Dataset extract →
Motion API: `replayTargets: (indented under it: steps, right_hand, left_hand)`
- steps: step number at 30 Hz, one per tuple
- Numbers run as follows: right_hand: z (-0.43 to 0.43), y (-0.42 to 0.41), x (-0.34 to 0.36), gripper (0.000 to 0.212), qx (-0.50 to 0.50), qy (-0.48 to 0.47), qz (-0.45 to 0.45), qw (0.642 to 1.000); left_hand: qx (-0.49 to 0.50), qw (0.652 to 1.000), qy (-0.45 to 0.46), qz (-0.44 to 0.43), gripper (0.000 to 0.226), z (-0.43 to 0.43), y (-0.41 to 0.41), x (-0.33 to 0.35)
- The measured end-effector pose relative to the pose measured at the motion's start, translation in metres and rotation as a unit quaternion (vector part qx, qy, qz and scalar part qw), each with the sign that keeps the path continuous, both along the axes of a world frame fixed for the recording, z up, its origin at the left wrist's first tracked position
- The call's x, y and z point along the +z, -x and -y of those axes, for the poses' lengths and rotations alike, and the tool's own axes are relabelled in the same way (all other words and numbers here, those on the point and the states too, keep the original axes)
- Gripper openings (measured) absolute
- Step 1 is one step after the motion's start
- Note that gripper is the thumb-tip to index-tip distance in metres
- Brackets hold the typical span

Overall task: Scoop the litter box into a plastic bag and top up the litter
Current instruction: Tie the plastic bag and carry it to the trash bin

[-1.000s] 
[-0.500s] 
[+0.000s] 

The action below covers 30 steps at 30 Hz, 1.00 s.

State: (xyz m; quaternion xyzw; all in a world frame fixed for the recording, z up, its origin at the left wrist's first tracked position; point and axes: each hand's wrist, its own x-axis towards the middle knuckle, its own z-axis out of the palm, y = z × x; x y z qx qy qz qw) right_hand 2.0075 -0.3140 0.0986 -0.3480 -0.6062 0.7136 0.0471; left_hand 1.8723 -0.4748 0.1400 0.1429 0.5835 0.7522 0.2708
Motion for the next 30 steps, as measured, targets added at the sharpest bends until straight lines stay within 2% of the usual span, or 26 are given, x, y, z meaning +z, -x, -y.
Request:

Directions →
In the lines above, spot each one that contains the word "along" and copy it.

Exercise result →
- The measured end-effector pose relative to the pose measured at the motion's start, translation in metres and rotation as a unit quaternion (vector part qx, qy, qz and scalar part qw), each with the sign that keeps the path continuous, both along the axes of a world frame fixed for the recording, z up, its origin at the left wrist's first tracked position
- The call's x, y and z point along the +z, -x and -y of those axes, for the poses' lengths and rotations alike, and the tool's own axes are relabelled in the same way (all other words and numbers here, those on the point and the states too, keep the original axes)

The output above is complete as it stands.